As you've realised, when you get to the actual mechanism of how numbers are represented inside the computer, things get interesting. It's definitely worth reading up on how numbers work inside the machine, and ultimately it's up to you to decide how much error is acceptable in your values, and use a primitive type or library-provided type that meets your requirements.

You should also note that it's quite possible on x86 systems that even if long double takes 16 bytes, all calculations might be done at 80-bit precision (which is what the FPU operates at) and the remaining 6 bytes of the long double actually remain unused.
GCC also supports a __float128 type, however without hardware support, all operations on these variables will be done in software.

I'd suggest you read up on some implementations of the long double type at http://en.wikipedia.org/wiki/Long_double#Implementations

For example, in Microsoft Visual C++ on x86 processors, long double is the same as double.
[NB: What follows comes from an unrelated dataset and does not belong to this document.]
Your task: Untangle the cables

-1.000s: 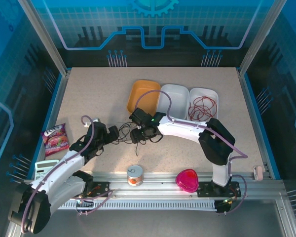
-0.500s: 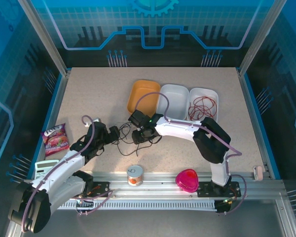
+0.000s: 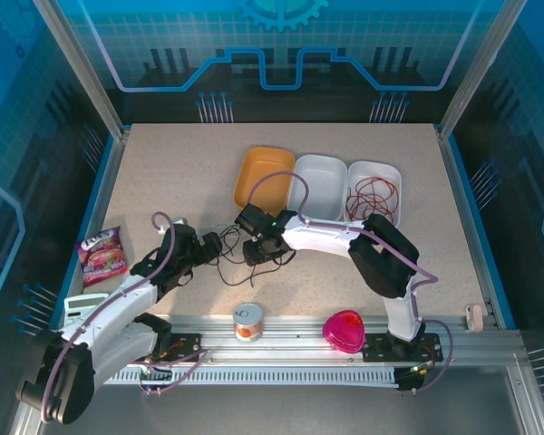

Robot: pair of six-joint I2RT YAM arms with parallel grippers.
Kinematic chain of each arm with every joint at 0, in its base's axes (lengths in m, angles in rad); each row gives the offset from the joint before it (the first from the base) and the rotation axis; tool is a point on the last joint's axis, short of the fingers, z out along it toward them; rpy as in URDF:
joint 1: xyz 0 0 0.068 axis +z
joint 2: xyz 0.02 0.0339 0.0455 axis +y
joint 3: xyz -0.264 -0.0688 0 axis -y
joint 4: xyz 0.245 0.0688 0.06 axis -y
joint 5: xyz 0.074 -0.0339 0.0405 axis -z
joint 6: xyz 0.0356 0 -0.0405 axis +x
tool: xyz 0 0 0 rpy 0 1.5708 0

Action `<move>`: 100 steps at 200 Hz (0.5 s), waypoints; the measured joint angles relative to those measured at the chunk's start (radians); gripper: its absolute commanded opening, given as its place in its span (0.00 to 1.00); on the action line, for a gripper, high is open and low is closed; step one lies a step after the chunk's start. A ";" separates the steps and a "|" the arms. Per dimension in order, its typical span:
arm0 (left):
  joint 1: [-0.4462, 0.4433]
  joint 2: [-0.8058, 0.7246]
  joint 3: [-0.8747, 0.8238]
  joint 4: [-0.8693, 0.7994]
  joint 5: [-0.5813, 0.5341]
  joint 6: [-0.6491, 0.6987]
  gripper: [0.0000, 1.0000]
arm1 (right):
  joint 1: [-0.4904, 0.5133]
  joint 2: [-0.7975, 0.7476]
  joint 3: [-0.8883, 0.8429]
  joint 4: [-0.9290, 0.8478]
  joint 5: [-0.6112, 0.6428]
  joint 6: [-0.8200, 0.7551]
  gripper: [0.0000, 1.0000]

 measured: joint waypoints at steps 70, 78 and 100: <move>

In the case of GCC on x86 processors, it is 80 bits, though it may be stored as 96 bits or even 128 bits via compiler flags -- but you still only have 80 bits of precision.

I'd avoid long double as its behavior across various systems won't always be consistent. double is 64-bit in many implementations, and its precision suffices for most basic calculations. Otherwise, I'd recommend using a library such as MPFR when you are more proficient in C++.